How to use Gradepro to conduct a GRADE based review

… in which I describe a basic tutorial

Introduction and some background

In this tutorial I am going to show you how you can use GRADEpro to conduct a simple evidence portfolio for a study. An evidence portfolio refers to the combination of a summary of findings from one or more studies on a defined outcome and a table that lays out the rationale of the decision on the quality of the evidence for that particular outcome. These two activities are based on the principle of GRADE (Grading of Recommendations, Assessment, Development and Evaluation) process. The Gradepro is a web based app, and you can download and automatically install this app on your chosen browser (Firefox or Chrome or Safari or Edge or another version). If you are familiar with the principle of GRADE and know how to use the Gradepro app, you will be able to develop a set of guidelines or construct the tables of evidence for a systematic review for your research. Let’s discuss briefly the principles of GRADE first and then show you how you can use Gradepro to develop tables for systematic review, health technology assessments and guidelines. This is a very simple introductory tutorial to get you started on using Gradepro, in subsequent tutorials I will show you how you can use it for health technology assessments or guidelines, or indeed other forms of evidence synthesis.

Principles of GRADE

GRADE is an acronym for “Grading of Recommendations, Assessment, Development, and Evaluations”. This grading refers to the quality of evidence presented for health care decision making and drafting of guidelines.
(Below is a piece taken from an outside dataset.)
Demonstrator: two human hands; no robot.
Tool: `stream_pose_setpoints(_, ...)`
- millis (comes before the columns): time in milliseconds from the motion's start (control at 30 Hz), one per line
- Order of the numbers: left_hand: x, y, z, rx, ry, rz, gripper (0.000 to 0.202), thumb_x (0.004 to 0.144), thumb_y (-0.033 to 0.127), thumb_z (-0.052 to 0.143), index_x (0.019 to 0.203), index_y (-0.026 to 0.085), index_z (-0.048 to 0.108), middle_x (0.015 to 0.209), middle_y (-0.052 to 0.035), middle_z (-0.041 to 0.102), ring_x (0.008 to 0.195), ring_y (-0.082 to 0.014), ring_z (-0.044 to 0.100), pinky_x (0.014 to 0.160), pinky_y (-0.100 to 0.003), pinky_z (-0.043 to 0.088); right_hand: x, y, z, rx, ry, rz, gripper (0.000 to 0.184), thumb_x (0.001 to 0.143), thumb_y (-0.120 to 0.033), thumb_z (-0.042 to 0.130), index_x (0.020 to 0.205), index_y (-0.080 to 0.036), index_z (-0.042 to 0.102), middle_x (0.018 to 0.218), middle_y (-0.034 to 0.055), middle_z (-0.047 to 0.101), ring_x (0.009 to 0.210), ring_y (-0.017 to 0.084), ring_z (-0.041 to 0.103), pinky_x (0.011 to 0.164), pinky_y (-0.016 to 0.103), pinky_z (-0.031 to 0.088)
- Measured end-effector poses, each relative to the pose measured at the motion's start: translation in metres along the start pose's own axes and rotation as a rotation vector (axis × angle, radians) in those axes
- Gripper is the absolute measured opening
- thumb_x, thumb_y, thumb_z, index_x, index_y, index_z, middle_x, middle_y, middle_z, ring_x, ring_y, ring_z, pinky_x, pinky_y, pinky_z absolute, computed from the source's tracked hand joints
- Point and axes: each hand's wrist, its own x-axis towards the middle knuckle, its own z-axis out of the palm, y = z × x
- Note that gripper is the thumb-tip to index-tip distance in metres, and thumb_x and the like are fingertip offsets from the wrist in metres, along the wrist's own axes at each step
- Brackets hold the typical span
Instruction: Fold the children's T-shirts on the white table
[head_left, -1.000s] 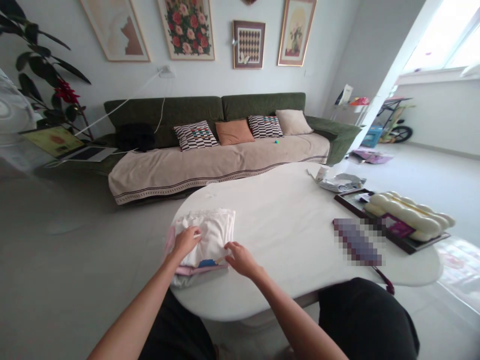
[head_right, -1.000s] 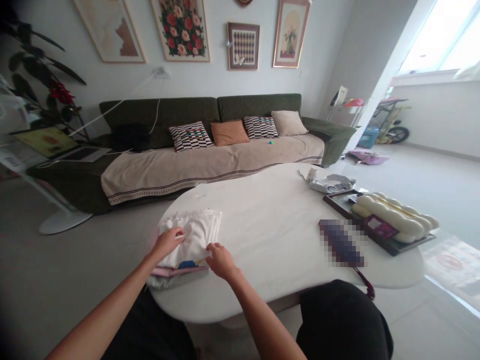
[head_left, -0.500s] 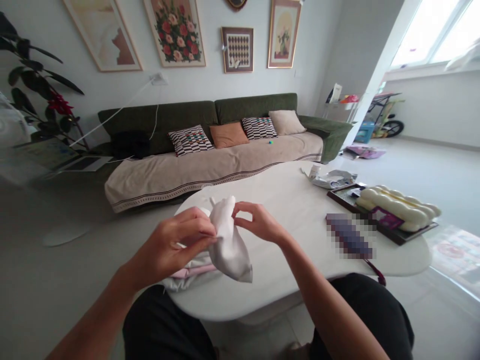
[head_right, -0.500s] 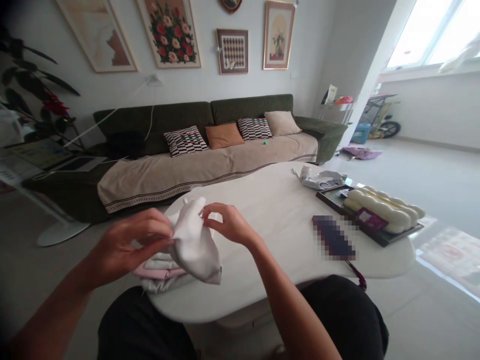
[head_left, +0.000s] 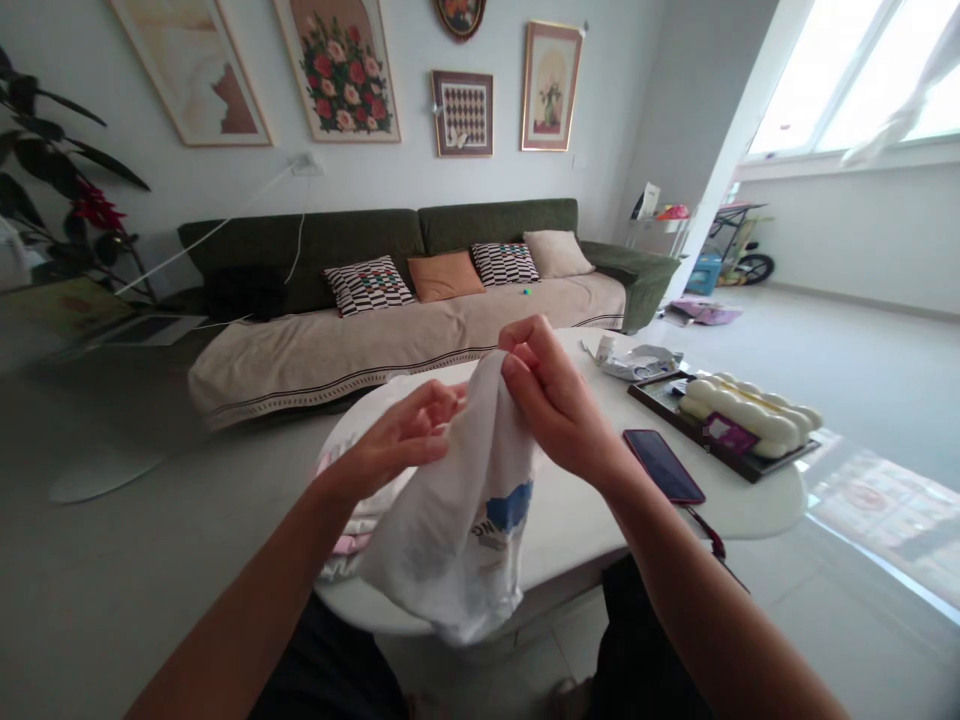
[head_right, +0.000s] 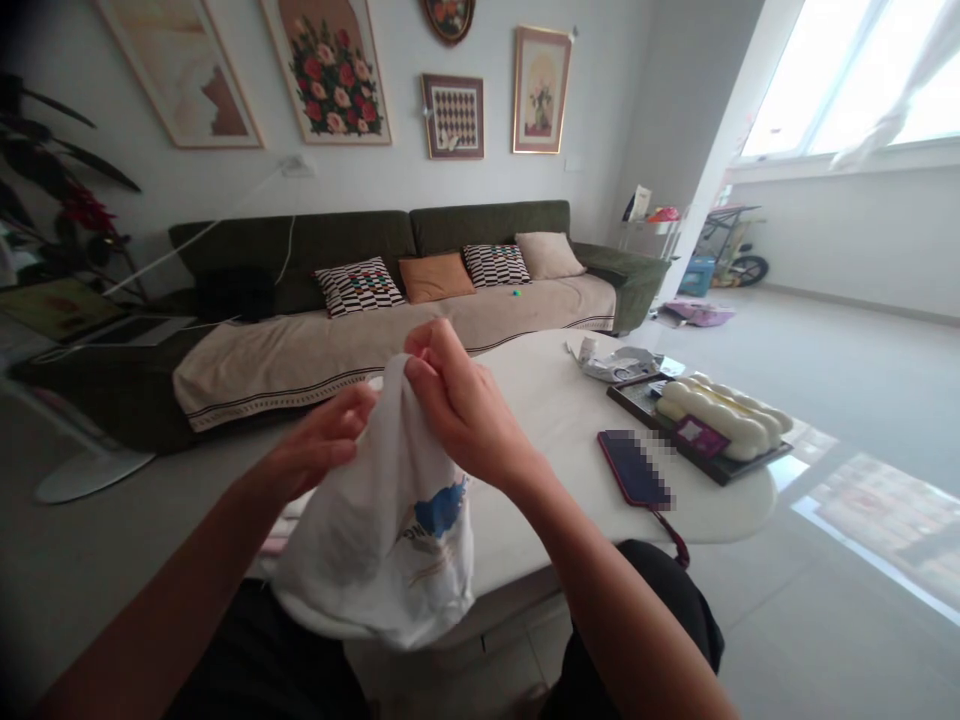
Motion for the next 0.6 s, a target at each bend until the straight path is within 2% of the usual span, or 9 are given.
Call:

GRADE is based on the following concepts:

  • First, in GRADE, the emphasis is on outcomes across studies. Think in contrast, in systematic reviews and meta analyses, the emphasis is usually placed on studies across outcomes. This is an interesting difference, as GRADE is used for developing treatment guidelines, rather than focusing on individual studies to study their merits on internal validity and abstraction of information from all outcomes.
    As a result, in GRADE, we can assess all kinds of outcomes. These outcomes can be beneficial as well as harmful outcomes. For example, consider medications and interventions for the relief of neck pain. While relief from neck pain is a beneficial or desirable outcome, side effects of medications such as peptic ulcer, or renal failure are adverse outcomes that must also be considered in the balance of benefits and harms if you want to develop guidances for clinicians and patient advocates as to what specific pain relieving agents a patient will need to use or a physician can prescribe. Hence, while studying effectiveness of efficacy of specific medications in a systematic review might consider only benefits (such as relief of neck pain) and underplay harm, in evaluating quality of evidence to develop real world advisory, both harms as well as benefits need to be mapped and as such these must be taken into consideration.

How studies are awarded high or low quality points in GRADE

In GRADE, quality of a body of evidence for a particular outcome with respect to an intervention (or an intervention-control pair) is based on four to one stars. These are as follows:

| Star Rating | What does that mean?                      |
|-------------|-------------------------------------------|
| Four Pluses | Very high No further evidence needed |
| Three pluses| High, further evidence unlikely to change |
| Two Pluses | Moderate, further evidence may be needed |
| One plus | Low, further evidence will be needed |

The basis therefore is, how much confidence shall we have on the existing set of evidence we have at hand? Shall we say that based on the available evidence, we can proceed with the stated effectiveness of the intervention (either it is effective or not) and that is the final verdict? Or shall we wait for more evidence to emerge so we shall modify our decision. This is a moot point in GRADE style quality appraisal so that our emphasis is on the use of this information. As evidence hierarchy states that meta analyses and randomized controlled trials are placed at the highest level, so we start with clinical trials and assign them four stars to start with. For that reason, we assign one score lower to observational study designs (that is all studies that are not experimental study designs). Then, after we have done so, we upgrade and downgrade studies based on the following eight points.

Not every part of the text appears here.